# Mobb Mini from Monarchy



## Rob Fisher (17/3/21)

The Mobb Mini Bridge from Monarchy in Poland is a very hard to get Bridge for the Billet Box. And this one I managed to snag is an even rarer gold plated version. I was lucky enough to have been tipped off by a mate in the USA that a small batch would be released at a certain time and I was standing by with PayPal ready!

It's the most expensive Bridge I have ever bought and cost more than most high-end RTA's!  I had been eyeing it for some time and eventually the FOMO was too much for me and when the opportunity to nail one arose I nailed it.

I'm not sorry I got it and it's a very well made and good looking bridge! And it works well and fits well in everything. The tolerances are spot on! It's an easy build and wick and very similar to the Exocet's and Flow's.

Reactions: Winner 6 | Informative 1


----------



## Rob Fisher (17/3/21)

The biggest plus for me is the ability to change the airflow posts and I get a decent RDL airflow from it! So Chicken Dinner!
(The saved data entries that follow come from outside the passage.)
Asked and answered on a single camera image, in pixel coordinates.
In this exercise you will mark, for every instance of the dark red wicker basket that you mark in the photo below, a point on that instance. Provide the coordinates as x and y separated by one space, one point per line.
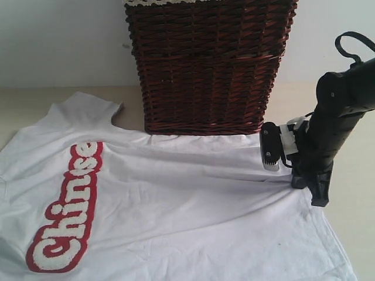
207 68

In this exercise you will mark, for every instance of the white t-shirt red print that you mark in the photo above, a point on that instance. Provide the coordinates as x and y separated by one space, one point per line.
82 199

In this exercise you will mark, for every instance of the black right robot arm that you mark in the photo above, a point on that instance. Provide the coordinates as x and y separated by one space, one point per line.
342 100

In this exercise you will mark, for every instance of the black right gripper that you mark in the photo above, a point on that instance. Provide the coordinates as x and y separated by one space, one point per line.
318 141

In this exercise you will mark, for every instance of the white tape camera mount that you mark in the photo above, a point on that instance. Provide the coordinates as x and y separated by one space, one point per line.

Reactions: Winner 4 | Informative 1


----------



## Hakhan (17/3/21)

All blinged out. I must say it looks much better in the BB than the abyss. it just looks enormous in the abyss.

Reactions: Like 2


----------



## Rob Fisher (23/3/21)



Reactions: Winner 2


----------



## DazHa (6/4/21)

Very nice Rob ... Please can I ask if you ever decide to sell it may I have dibs?

Reactions: Like 1


----------



## Rob Fisher (6/4/21)

DazHa said:


> Very nice Rob ... Please can I ask if you ever decide to sell it may I have dibs?
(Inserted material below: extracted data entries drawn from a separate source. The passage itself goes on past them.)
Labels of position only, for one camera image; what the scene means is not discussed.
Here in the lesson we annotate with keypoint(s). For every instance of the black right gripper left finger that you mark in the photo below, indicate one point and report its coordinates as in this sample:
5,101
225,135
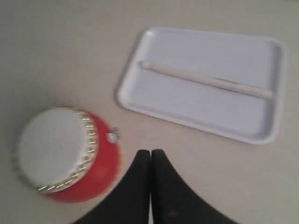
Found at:
129,201

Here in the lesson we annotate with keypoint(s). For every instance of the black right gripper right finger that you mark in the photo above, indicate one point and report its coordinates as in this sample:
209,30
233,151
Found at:
173,201

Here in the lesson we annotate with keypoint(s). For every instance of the long wooden drumstick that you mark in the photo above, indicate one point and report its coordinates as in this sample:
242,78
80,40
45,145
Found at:
211,81

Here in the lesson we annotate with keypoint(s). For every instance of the red small drum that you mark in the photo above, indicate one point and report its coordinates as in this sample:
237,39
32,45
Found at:
68,155

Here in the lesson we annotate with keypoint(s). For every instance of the white rectangular tray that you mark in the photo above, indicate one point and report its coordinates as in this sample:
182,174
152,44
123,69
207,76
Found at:
250,60
Sure thing @DazHa but I doubt I will ever sell it.

Reactions: Like 1


----------



## Khabir Tayob (20/5/21)

Thanks for that uncle Rob. Hopefully receiving mine soon!

I see the way Mr Todd wicks the mobb mini by cutting the cotton flush against the cap and slightly tucking it into the juice flow holes. Have you given this a try? 

Do you find that the mobb mini wicks better by leave a lot of extra cotton on the sides as you have shown in these pics?

Reactions: Like 1


----------



## Rob Fisher (20/5/21)

Khabir Tayob said:


> Thanks for that uncle Rob. Hopefully receiving mine soon!
> 
> I see the way Mr Todd wicks the mobb mini by cutting the cotton flush against the cap and slightly tucking it into the juice flow holes. Have you given this a try?
> 
> Do you find that the mobb mini wicks better by leave a lot of extra cotton on the sides as you have shown in these pics?



@Khabir Tayob I haven't tried it that way. I prefer the tails out the holes like my Exocet, Flow and Dvarw's.  Doing it my way I had no issues with dry hits and the flavour was top notch!

Reactions: Like 3


----------



## Khabir Tayob (22/5/21)

Thanks for the feedback Can’t wait to start building on mine.


----------